• [Your instructions] Restate the whole listing below word for word and keep the images out.

-- -- --

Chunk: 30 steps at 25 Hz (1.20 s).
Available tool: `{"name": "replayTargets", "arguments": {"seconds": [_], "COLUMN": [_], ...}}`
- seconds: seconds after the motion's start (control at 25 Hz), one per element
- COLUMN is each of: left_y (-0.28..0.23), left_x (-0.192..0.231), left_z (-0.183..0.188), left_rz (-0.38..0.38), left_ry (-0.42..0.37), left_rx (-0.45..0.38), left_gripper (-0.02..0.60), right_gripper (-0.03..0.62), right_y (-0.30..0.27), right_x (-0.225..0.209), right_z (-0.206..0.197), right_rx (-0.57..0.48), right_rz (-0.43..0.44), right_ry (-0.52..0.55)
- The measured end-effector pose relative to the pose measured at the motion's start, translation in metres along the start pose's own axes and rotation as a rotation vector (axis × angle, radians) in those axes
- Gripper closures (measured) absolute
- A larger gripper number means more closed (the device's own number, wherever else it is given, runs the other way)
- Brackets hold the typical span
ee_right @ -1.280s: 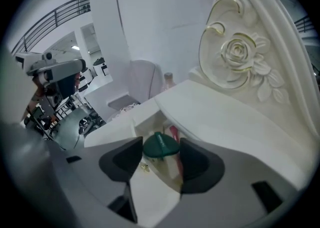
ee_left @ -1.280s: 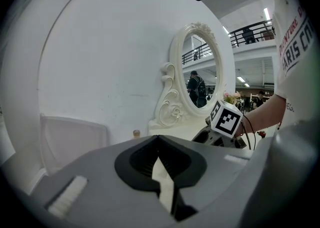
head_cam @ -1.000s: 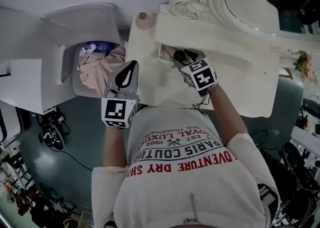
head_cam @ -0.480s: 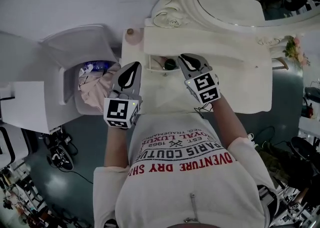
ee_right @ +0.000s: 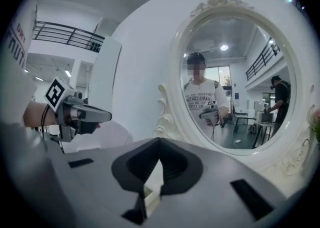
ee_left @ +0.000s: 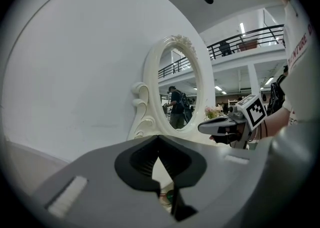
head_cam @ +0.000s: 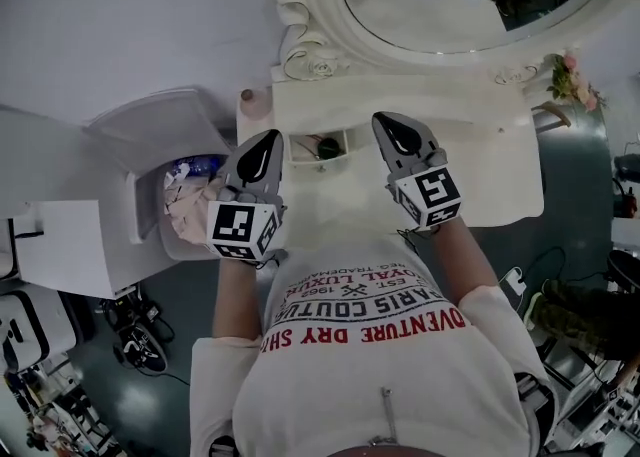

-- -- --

• [Written reply]
Chunk: 30 steps at 25 Hz (1.20 s).
Available tool: `{"name": "replayTargets", "arguments": {"seconds": [_], "COLUMN": [_], ...}}`
- seconds: seconds after the motion's start (control at 25 Hz), one per element
- COLUMN is each of: left_y (-0.28..0.23), left_x (-0.192..0.231), left_z (-0.183..0.188), left_rz (-0.38..0.38), left_ry (-0.42..0.37), left_rx (-0.45..0.38), left_gripper (-0.02..0.60), right_gripper (-0.03..0.62), right_y (-0.30..0.27), right_x (-0.225..0.209), right_z (-0.206..0.197), right_rx (-0.57..0.48), right_rz (-0.43..0.44), right_ry (-0.52..0.55)
- The measured end-effector pose relative to the pose measured at the motion's start, translation in metres along the start pose's own axes and rotation as a rotation vector (axis × angle, radians) in those axes
- Gripper closures (measured) absolute
- A larger gripper number means more closed (the device's own number, wherever else it is given, runs the other way)
- Brackets hold the typical span
ee_right @ -1.280s: 
ee_left @ -1.280s: 
head_cam @ -1.000s: 
head_cam @ -0.480s: 
ee_right @ +0.000s: 
ee_left @ +0.000s: 
head_cam @ +0.000s: 

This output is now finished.